# CGA publishment - Dollar return on retirement investment strategy



## Young&Ambitious (Aug 11, 2010)

The tables are on page 19 & 20 depicting the average dollar return. Very interesting...that being said I am not planning on changing my strategy.

Link: http://www.cga-canada.org/en-ca/ResearchReports/ca_rep_2011-11_planning_for_retirement.pdf


----------



## Sampson (Apr 3, 2009)

No offense to accountants, but this is why the CFA institute exists.

All I get from this is that 'everyone is different' therefore we should make a plan 'accounting' for our unique situation.


----------



## andrewf (Mar 1, 2010)

I flipped through it. I'm not really sure what value this adds.


----------



## MoneyGal (Apr 24, 2009)

I read it when it came out...the value-add is the evidence that "rules of thumb" need to be taken with a grain of salt. So "maximize your RRSP" may not be the best retirement savings strategy for every household.


----------



## andrewf (Mar 1, 2010)

I thought that was just bank propaganda to sell high fee MFs?


----------



## Sampson (Apr 3, 2009)

MoneyGal said:


> I read it when it came out...the value-add is the evidence that "rules of thumb" need to be taken with a grain of salt.
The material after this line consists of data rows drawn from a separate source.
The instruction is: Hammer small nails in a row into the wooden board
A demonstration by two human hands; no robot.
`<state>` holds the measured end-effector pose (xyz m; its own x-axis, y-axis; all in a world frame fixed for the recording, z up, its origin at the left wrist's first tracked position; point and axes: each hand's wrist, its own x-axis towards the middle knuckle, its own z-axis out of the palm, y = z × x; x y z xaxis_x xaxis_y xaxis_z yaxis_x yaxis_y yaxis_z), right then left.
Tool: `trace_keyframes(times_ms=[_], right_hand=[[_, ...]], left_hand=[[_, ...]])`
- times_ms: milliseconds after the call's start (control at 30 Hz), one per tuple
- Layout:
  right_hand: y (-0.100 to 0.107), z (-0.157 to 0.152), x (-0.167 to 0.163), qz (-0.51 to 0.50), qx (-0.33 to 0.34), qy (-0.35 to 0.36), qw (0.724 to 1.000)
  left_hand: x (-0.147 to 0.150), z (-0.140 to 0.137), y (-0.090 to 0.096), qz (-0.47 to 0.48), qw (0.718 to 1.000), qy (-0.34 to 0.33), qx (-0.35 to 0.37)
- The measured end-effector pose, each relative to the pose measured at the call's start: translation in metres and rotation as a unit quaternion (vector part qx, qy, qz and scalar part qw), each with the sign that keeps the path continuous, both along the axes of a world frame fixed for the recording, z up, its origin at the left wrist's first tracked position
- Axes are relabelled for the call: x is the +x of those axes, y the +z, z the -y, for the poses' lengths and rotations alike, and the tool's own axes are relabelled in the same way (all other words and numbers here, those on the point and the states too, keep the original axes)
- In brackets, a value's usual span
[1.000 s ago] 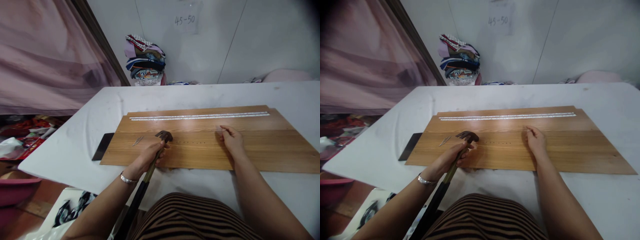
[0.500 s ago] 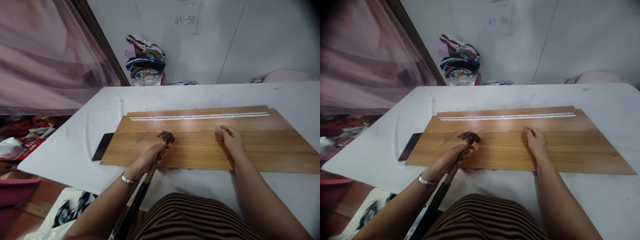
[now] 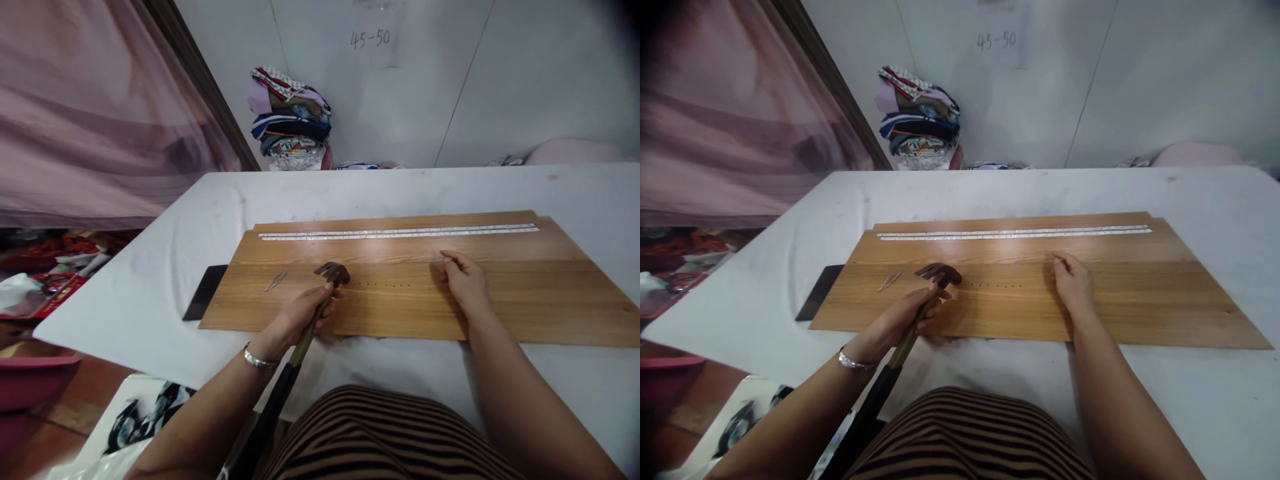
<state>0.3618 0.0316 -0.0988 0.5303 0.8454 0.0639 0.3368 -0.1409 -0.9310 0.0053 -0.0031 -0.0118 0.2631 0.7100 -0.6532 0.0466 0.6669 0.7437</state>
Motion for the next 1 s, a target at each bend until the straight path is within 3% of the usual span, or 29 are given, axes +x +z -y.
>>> trace_keyframes(times_ms=[1000], right_hand=[[-0.0032, -0.0016, 0.0011, -0.008, -0.004, -0.002, 1.0]], left_hand=[[-0.0006, -0.0016, 0.005, -0.003, 1.0, 0.006, -0.006]])
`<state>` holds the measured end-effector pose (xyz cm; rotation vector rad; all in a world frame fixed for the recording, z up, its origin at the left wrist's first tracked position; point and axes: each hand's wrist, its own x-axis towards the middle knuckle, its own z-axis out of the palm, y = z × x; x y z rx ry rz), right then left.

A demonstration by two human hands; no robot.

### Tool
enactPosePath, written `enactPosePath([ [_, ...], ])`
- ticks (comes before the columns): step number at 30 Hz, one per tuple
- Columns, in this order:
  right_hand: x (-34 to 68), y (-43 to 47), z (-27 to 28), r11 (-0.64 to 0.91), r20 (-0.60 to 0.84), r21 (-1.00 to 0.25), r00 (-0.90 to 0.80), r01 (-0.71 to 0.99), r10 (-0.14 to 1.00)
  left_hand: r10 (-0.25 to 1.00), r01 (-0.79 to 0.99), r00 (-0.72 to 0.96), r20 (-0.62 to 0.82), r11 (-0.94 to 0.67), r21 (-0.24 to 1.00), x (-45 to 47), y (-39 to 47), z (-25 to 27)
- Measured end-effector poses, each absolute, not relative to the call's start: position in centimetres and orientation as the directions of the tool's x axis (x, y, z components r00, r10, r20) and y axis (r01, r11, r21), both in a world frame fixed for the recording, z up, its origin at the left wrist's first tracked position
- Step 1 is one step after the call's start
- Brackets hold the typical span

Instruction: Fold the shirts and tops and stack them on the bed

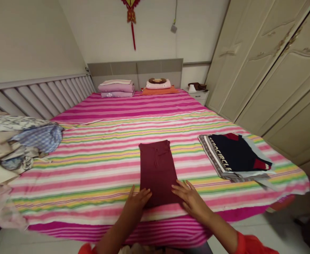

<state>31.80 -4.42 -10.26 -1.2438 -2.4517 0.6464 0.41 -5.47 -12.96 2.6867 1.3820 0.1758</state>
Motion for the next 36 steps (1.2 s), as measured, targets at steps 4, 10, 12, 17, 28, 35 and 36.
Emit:
enactPosePath([
  [4, 33.1, -10.2, -9.5, 0.426, -0.019, -0.705, -0.615, 0.567, 0.788, 0.73, 0.702, 0.68, 0.06, -0.673, 0.232, -0.9, -11.4, -15.2],
  [10, 32.8, -10.4, -8.2, 0.034, -0.098, -0.953, -0.414, 0.3, 0.905, 0.822, 0.56, 0.544, 0.169, -0.505, 0.657, -0.9, -12.3, -13.9],
  [12, 31.9, -8.1, -7.4, -0.065, -0.123, -0.98, -0.311, 0.189, 0.942, 0.947, 0.546, 0.307, 0.092, -0.254, 0.799, 0.0, -10.5, -11.5],
  [17, 28.3, -0.6, -6.6, 0.004, 0.003, -0.993, -0.013, 0.119, 1.0, 0.999, 0.244, -0.053, -0.014, 0.026, 0.969, 3.1, -3.0, -6.7],
  [28, 24.5, 8.7, -9.5, -0.109, 0.129, -0.726, 0.291, 0.679, 0.948, 0.938, 0.582, -0.314, 0.146, 0.068, 0.811, 5.7, 8.2, -9.6],
  [35, 22.9, 7.2, -8.9, 0.15, 0.382, -0.525, 0.074, 0.838, 0.921, 0.912, 0.839, -0.028, 0.41, -0.202, 0.505, 8.0, 7.0, -10.1],
  [36, 22.5, 6.9, -8.9, 0.229, 0.395, -0.491, -0.02, 0.84, 0.919, 0.92, 0.855, 0.058, 0.387, -0.246, 0.457, 8.6, 6.8, -10.2],
])
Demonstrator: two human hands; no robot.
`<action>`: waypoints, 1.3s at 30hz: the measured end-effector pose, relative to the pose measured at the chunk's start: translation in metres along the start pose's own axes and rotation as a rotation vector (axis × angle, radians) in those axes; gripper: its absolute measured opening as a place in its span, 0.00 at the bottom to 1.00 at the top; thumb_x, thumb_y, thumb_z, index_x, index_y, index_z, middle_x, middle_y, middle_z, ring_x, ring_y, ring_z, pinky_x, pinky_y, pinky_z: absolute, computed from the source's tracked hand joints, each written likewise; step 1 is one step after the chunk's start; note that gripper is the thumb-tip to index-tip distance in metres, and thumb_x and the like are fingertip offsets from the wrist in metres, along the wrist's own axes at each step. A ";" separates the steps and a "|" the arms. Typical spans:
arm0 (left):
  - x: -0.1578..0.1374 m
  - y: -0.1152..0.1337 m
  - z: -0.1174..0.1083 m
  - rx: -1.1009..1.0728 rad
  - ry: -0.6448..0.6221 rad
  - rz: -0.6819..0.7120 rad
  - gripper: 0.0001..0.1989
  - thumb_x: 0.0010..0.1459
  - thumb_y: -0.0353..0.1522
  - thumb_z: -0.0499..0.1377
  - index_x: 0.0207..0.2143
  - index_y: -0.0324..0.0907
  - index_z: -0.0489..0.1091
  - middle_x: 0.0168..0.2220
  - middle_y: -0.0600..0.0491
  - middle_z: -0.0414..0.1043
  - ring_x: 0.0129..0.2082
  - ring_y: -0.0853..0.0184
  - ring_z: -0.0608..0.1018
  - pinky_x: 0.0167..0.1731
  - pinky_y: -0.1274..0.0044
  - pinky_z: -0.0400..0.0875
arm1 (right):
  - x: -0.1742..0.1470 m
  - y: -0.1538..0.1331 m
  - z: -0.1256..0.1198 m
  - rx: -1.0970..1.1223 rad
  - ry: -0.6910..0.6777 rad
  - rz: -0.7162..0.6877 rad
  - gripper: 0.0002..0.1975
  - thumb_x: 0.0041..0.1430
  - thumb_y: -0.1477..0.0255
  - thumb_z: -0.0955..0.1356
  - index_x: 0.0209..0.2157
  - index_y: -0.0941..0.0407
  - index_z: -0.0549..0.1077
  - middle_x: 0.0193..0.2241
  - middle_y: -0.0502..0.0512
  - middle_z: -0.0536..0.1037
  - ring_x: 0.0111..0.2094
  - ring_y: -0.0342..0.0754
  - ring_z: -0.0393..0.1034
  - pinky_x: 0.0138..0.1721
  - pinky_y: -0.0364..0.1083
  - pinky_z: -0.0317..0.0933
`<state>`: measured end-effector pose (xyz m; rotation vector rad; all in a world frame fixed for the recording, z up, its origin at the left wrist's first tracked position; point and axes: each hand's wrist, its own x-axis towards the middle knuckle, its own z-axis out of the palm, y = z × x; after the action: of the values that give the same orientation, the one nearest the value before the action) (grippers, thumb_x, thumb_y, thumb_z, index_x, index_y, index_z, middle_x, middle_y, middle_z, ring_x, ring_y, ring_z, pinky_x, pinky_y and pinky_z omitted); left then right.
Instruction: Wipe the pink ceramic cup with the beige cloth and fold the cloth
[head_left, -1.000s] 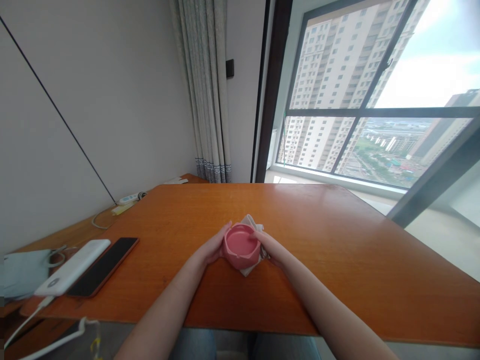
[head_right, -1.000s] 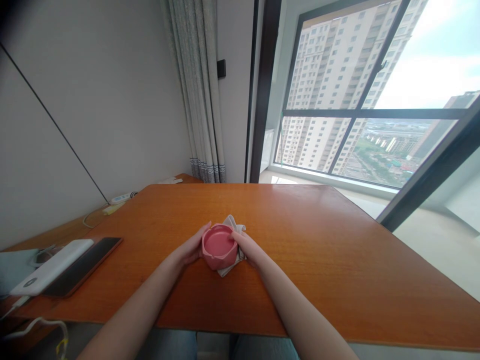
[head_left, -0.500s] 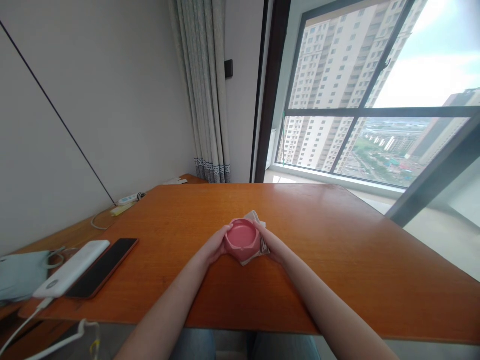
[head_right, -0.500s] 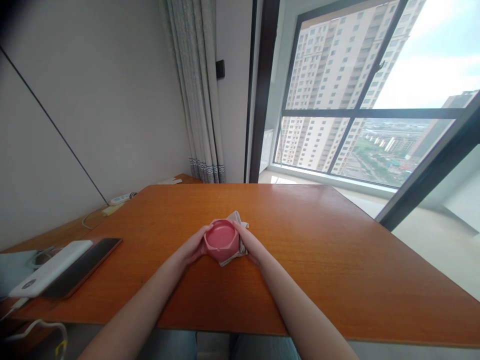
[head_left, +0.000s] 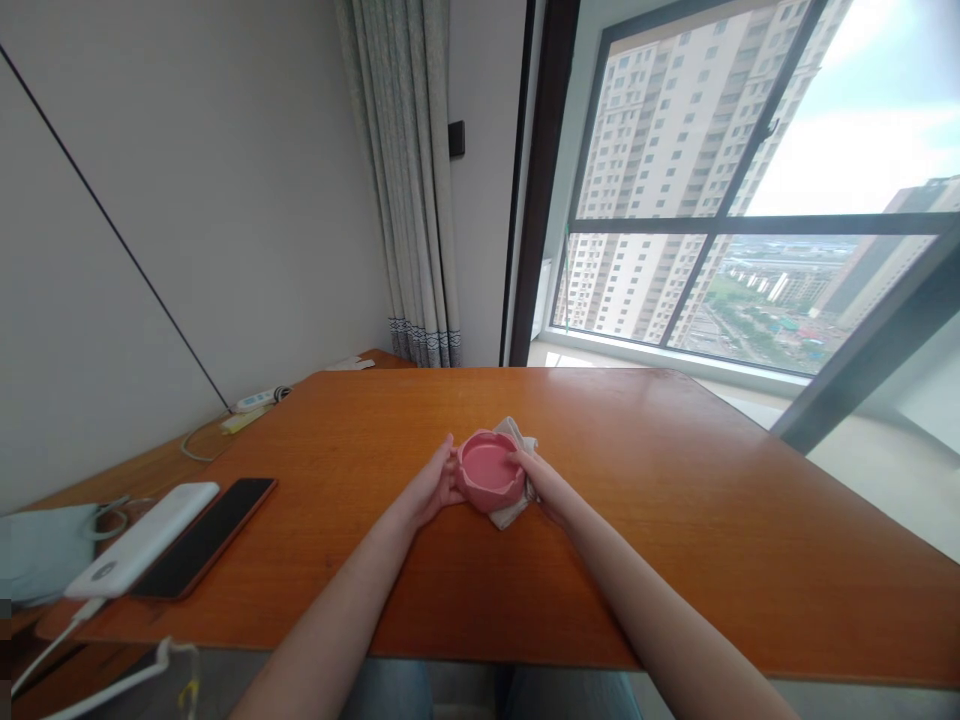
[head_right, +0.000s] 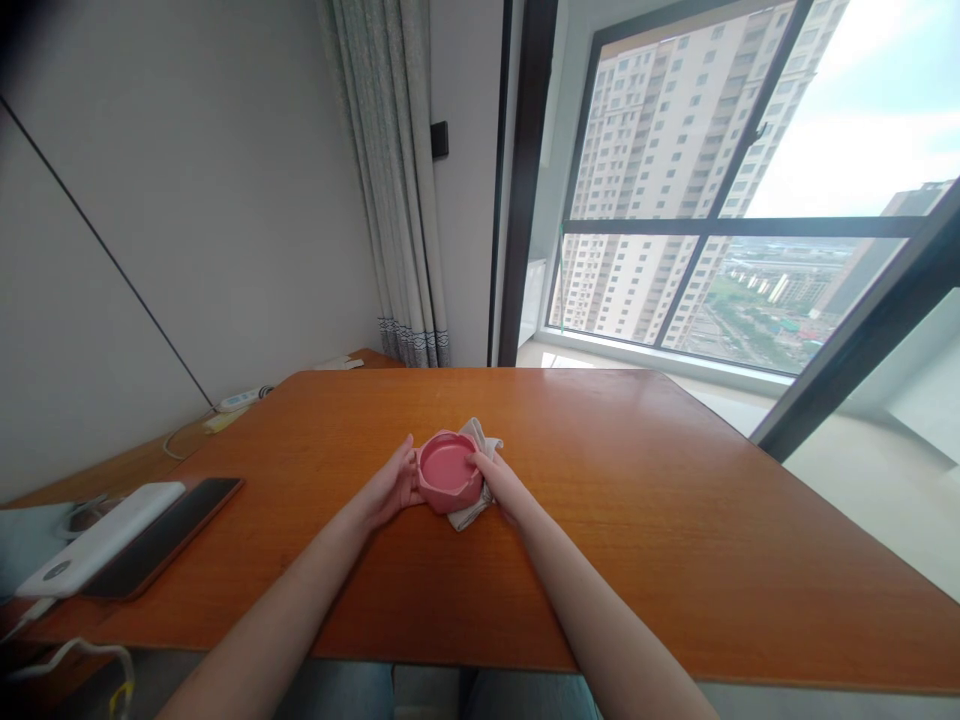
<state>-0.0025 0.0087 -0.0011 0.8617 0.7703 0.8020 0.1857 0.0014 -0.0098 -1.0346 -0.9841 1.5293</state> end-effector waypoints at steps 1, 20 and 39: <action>-0.001 0.001 -0.002 0.010 -0.029 -0.032 0.28 0.57 0.51 0.50 0.52 0.43 0.66 0.47 0.45 0.73 0.40 0.61 0.77 0.34 0.72 0.73 | -0.002 -0.001 0.001 -0.002 -0.034 0.035 0.18 0.52 0.70 0.66 0.46 0.59 0.72 0.38 0.58 0.79 0.44 0.52 0.73 0.48 0.48 0.65; 0.008 -0.014 0.012 -0.014 0.245 0.209 0.24 0.55 0.43 0.57 0.53 0.45 0.65 0.50 0.48 0.70 0.44 0.62 0.74 0.33 0.77 0.72 | -0.004 -0.003 0.012 0.205 -0.146 0.003 0.18 0.58 0.60 0.64 0.47 0.54 0.71 0.43 0.55 0.78 0.48 0.49 0.71 0.51 0.50 0.64; 0.003 -0.008 0.000 0.073 0.141 0.156 0.22 0.55 0.43 0.57 0.49 0.40 0.69 0.48 0.46 0.72 0.46 0.59 0.74 0.39 0.75 0.71 | -0.007 0.001 0.007 0.128 -0.189 0.022 0.22 0.56 0.63 0.66 0.51 0.56 0.69 0.44 0.58 0.77 0.46 0.50 0.72 0.52 0.51 0.62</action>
<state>0.0014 0.0085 -0.0084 0.9461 0.8679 0.9864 0.1797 -0.0058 -0.0075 -0.8251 -0.9923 1.7087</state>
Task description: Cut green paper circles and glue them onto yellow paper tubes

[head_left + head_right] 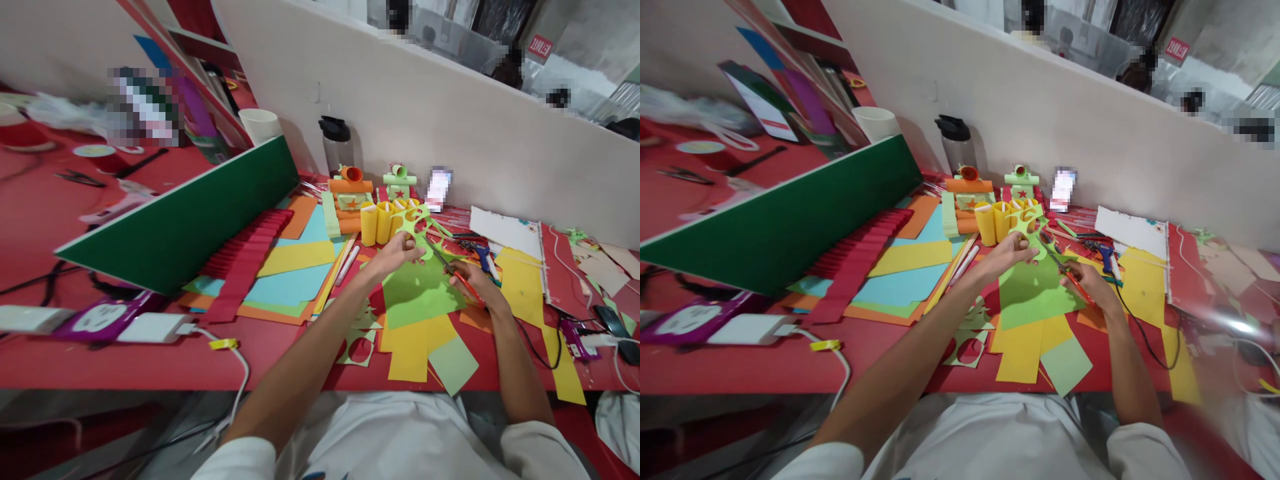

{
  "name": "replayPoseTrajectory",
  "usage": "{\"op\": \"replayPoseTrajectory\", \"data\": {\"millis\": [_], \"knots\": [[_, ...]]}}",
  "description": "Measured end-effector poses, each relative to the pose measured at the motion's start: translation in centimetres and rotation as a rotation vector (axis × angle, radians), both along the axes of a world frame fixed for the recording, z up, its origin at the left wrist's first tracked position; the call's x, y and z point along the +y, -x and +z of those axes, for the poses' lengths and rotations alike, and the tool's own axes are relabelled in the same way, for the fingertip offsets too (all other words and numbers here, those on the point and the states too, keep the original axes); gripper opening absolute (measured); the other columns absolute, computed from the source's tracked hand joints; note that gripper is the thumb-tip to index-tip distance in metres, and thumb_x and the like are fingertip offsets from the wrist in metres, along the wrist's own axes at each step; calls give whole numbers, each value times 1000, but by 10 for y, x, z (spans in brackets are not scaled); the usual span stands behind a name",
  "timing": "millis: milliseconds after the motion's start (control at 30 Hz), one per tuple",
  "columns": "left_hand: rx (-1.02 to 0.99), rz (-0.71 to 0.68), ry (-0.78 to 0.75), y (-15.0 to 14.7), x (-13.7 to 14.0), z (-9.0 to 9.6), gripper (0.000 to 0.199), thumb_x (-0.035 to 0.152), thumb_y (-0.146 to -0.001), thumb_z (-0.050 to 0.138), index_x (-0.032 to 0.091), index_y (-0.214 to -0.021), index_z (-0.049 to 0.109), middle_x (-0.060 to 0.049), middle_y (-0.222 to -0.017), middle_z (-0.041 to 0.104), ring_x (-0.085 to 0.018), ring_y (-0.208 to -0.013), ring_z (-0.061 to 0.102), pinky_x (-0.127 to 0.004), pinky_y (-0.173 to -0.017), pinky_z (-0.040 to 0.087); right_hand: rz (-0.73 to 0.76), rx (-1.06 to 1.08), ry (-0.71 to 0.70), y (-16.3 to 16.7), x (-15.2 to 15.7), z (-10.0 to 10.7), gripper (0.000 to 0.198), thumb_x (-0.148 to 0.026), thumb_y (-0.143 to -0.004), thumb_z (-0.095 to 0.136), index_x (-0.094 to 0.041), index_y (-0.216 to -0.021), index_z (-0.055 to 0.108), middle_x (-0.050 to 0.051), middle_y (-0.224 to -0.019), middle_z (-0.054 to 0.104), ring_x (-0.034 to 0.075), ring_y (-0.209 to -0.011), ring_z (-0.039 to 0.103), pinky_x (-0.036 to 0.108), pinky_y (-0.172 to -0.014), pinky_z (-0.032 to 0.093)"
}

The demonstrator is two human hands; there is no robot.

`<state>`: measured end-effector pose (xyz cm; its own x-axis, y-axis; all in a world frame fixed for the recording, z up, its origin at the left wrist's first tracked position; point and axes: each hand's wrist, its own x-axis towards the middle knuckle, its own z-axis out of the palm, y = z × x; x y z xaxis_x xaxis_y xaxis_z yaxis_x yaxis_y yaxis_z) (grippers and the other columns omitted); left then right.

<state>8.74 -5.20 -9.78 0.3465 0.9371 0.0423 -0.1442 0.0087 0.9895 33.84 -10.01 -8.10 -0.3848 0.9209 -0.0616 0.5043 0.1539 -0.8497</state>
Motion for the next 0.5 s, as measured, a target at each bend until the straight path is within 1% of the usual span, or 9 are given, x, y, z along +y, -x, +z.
{"op": "replayPoseTrajectory", "data": {"millis": [133,200,267,333,433,500], "knots": [[3,16,-47,-1,1,-2,46,42,-75,86,23,-83,45,8,-66,46,-11,-64,50,-25,-64,41,-10,26,23,0,1,0,34,-48,-83,74,-19,-99,68,0,-79,60,14,-64,49,27,-59,37],[-36,32,-85,-3,4,-5,44,46,-76,85,22,-86,49,8,-64,47,-11,-62,49,-24,-63,40,-29,8,31,-1,1,0,35,-51,-84,73,-19,-95,66,-2,-73,55,13,-59,44,27,-56,34],[-93,44,-117,-6,7,-10,46,52,-76,84,22,-88,53,9,-62,47,-10,-60,48,-24,-62,43,-51,-21,39,-1,1,0,38,-56,-83,73,-20,-87,64,-3,-66,50,12,-55,40,27,-53,31],[-136,73,-133,-10,9,-14,47,57,-76,83,21,-89,55,9,-61,46,-10,-59,48,-25,-64,47,-64,-37,32,-1,0,-1,40,-59,-83,72,-21,-83,61,-4,-63,48,13,-54,40,28,-52,30],[-157,147,-144,-15,9,-18,47,60,-79,80,21,-90,56,8,-62,47,-11,-61,50,-26,-67,52,-69,-7,51,0,-1,-3,37,-58,-87,69,-22,-87,59,-4,-64,45,12,-53,39,27,-50,31],[-147,171,-162,-16,7,-19,47,61,-81,79,21,-90,57,7,-64,51,-11,-62,53,-26,-66,53,-64,24,77,1,-3,-5,36,-57,-89,69,-23,-90,58,-5,-64,43,11,-52,37,27,-48,29]]}}
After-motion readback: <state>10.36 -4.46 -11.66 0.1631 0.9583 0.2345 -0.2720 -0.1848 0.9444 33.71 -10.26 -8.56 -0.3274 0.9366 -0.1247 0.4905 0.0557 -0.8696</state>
The interesting point here, and the report makes it also, is that education is extremely important. It brings up a point we discuss from time to time here about the wall most people put up when it comes to personal finances. People argue they don't have the time, or it's better to have an 'expert' do the planning.

I agree this is what the report brings, but it doesn't offer much to rest of us.


----------